Qu’est ce qui te plait dans l’organisation d’événements ?

J’aime savoir que l’on créé un évènement qui va rassembler et fédérer les gens, qu’on va leur faire plaisir. J’aime l’adrénaline de la préparation. Ce qui me plait également c’est de diffuser la musique autrement que sur scène. Le but est le même au final, faire danser sur de la techno avec un grand “T”

A l’organisation de quels événements es-tu actuellement ? 

Je suis co-fondateur du festival Insane et par conséquent responsable du Pandemic Stage (la scène hardcore). C’est un projet qui est né avec 2 autres structures : Pléiade Production et World Trance.
La deuxième édition de l’Insane se tiendra au Parc des Expositions d’Avignon le 09 avril 2016. Cette année, il y aura 5 scènes dont 2 en extérieur.
Je travaille également avec un autre artiste (Floxytek) sur le lancement de nouvelles soirées qui s’appellent “Propulse” notamment dans le Nord de la France à Rouen, Cherbourg etc, il y aura à chaque fois une ou deux scène hardtek et hardcore avec des têtes d’affiche comme Guigoo, Darktek, Dr Peacock ou Section Grabuge.

Je suis aussi en train de préparer un événement avec Angerfist qui se tiendra à la Villa Rouge à Montpellier le 5 février prochain.

Et enfin, je travaille sur la première édition française des soirées « Frenchcore S’il Vous Plaît ». Ce sera le 13 Mai 2016 à Montpellier (La Villa Rouge).

Justement, tu étais à l’organisation du Chronicle festival cet été qui prévoyait d’être très lourd également mais qui a malheureusement été annulé. Quelles sont les personnes qui décident qu’un festival se fera ou non et quels sont leurs arguments ? 
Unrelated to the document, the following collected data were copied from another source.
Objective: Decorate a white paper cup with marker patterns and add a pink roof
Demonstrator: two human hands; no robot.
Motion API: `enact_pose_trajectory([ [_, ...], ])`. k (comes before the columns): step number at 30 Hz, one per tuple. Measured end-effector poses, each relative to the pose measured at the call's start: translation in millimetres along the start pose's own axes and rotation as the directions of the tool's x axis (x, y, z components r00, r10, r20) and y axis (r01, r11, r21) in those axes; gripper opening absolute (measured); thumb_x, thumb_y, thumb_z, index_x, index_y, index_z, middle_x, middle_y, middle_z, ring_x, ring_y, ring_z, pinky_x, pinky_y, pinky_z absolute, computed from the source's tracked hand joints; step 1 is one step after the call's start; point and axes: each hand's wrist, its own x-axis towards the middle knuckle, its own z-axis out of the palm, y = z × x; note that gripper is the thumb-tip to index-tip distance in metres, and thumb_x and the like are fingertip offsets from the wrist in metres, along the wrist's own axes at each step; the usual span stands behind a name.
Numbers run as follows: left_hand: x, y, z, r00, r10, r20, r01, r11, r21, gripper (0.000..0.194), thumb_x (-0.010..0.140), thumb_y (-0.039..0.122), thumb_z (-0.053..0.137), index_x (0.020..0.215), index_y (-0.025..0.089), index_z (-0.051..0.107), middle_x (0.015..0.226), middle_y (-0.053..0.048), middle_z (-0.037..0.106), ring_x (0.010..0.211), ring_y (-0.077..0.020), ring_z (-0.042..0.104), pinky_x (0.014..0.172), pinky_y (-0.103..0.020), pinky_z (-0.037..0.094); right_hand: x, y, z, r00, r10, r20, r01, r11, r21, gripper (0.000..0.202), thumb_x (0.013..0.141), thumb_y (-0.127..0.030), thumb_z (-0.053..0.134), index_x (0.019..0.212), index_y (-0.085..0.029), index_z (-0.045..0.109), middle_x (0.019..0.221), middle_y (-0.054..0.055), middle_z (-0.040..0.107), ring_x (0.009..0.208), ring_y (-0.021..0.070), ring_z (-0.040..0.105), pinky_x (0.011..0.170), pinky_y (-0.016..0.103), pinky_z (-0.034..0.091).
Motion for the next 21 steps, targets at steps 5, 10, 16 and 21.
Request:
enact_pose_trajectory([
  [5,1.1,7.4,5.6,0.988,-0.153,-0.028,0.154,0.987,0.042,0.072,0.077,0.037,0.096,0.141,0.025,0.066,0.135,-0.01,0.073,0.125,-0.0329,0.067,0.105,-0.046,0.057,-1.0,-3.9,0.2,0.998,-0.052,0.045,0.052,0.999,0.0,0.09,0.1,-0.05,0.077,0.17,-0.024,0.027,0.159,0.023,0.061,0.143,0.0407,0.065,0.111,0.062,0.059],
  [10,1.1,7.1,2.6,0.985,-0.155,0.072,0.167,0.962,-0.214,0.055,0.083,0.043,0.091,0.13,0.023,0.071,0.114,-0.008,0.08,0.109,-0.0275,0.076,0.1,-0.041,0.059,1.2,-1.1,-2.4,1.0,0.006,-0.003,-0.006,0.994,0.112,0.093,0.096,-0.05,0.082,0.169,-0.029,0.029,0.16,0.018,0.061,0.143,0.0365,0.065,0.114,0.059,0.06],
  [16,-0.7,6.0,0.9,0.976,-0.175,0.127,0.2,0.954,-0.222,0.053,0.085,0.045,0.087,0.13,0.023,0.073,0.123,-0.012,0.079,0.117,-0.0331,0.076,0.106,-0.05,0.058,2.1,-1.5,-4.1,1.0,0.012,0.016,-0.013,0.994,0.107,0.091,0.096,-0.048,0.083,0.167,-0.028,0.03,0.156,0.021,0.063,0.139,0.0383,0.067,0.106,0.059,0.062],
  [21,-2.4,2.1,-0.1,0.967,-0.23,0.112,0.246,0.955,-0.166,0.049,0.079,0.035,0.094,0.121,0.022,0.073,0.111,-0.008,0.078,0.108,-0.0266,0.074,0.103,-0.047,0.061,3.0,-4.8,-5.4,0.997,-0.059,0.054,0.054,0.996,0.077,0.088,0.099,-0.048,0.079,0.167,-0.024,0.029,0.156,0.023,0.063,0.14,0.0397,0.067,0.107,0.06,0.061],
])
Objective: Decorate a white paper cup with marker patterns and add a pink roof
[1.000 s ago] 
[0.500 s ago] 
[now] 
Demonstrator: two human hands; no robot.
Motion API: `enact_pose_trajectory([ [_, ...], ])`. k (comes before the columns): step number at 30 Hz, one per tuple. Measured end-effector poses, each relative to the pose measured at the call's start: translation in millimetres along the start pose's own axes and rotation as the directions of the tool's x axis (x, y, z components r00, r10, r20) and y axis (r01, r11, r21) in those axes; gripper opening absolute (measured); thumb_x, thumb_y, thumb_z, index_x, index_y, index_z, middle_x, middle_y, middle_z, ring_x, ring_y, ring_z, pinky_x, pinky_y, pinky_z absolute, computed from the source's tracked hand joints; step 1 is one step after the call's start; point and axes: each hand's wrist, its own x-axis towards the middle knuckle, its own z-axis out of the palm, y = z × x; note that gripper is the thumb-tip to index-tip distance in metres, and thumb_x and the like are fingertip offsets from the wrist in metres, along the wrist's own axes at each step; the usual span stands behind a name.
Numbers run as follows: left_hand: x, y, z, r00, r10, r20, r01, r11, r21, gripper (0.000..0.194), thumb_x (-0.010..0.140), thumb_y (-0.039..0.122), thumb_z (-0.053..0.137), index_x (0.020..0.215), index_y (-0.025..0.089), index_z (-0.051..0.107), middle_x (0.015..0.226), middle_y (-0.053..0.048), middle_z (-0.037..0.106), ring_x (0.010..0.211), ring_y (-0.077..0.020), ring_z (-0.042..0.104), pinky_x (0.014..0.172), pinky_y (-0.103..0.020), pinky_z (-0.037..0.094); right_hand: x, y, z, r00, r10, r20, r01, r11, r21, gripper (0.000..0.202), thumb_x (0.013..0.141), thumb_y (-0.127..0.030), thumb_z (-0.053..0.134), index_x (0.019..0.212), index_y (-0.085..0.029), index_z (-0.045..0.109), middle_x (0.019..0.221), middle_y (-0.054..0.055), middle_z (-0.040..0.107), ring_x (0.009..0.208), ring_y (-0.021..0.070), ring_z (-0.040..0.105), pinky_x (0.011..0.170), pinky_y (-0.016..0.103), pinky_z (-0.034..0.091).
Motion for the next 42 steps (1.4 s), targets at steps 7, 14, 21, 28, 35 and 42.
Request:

Ce qui s’est passé c’est que le Chronicle devait se tenir sur le même site que le World Trance Open Air Festival qui a été annulé lui aussi et on nous a demandé de partir dans la foulée. La mairie avait utilisé l’argument suivant “Cet évènement est de nature à occasionner des troubles à l’ordre public”

Qu’est-ce que tu penses de cet argument ?

Je préfère ne rien dire à ce sujet.

Merci beaucoup, pour finir est-ce que tu pourrais me dire quelques festivals à ne pas manquer selon toi prochainement ?

L’Insane festival II bien sûr, le 9 Avril 2016 au parc des expositions d’Avignon.
Le Hellfest en juin également, mais aussi le Festival Visa pour l’Image à Perpignan, un festival de photojournalisme qui se déroule fin aout, début septembre.